Jimmy Carter, 39th president of the United States, turns 91 years old tomorrow.
Anyone who visits Plains, in southwest Georgia, and especially the Carter farmstead three miles down the road in Archery, cannot fail to be impressed by the simplicity of Carter’s background. The Carter farmhouse lacked indoor plumbing during Jimmy Carter’s childhood, and it wasn’t until Carter was 14 years old that Franklin Roosevelt’s Rural Electrification Agency brought the wonders of electricity to Archery.
Carter walked three miles to school and back, often barefoot. He was acutely conscious of his status as a “country boy,” but he studied hard and read diligently. His favorite teacher, Julia Coleman, often remarked that one of her students might be president of the United States someday. Young Jimmy Carter was listening.
Carter attended the U.S. Naval Academy and after returning to Plains in 1953, he embarked on a political career: the Georgia State Senate, governor of Georgia, then his improbable run for president of the United States.
The country was in a mess when Carter took office in 1977: the lingering scars of Vietnam and Watergate, the Arab Oil Embargo, runaway inflation and soaring interest rates.

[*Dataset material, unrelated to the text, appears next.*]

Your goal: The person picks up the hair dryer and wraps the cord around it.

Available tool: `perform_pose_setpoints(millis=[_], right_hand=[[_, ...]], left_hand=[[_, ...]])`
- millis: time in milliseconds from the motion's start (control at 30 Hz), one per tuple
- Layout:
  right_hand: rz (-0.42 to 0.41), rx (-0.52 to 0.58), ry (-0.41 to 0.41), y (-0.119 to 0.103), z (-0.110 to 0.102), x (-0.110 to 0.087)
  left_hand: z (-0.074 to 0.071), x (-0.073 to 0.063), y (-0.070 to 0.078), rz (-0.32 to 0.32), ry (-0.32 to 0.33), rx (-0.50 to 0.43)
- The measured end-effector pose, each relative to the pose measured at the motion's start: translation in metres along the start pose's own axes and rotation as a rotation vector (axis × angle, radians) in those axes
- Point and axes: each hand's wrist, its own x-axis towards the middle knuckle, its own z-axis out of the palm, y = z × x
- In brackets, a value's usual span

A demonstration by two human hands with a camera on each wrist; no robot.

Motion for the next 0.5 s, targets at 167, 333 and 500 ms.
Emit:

Carter’s presidency is not generally considered a successful one, but historians have a way of revisiting the past, and now they are beginning to appreciate some of his accomplishments: the Camp David Accords, renegotiation of the Panama Canal treaty, emphasis on human rights, his calls for energy independence. Carter appointed more women and minorities to office than any president before him, and many conservationists consider him the best environmental president ever.
Carter’s devastating loss in his bid for a second term in 1980 might have persuaded a lesser person to retire quietly to Plains. But Carter had other ideas. The Carter Center, founded in 1982, has compiled a remarkable record of averting military conflicts and eradicating disease.
“Jimmy Carter is the only person in history,” says James Laney, the former president of Emory University, “for whom the presidency was a steppingstone.”
Carter is generally regarded as the best ex-president in American history. And now that the partisan gloss his political adversaries have painted is beginning to fade, historians are coming around to view his presidency more favorably.
That’s not a bad birthday present for someone turning 91.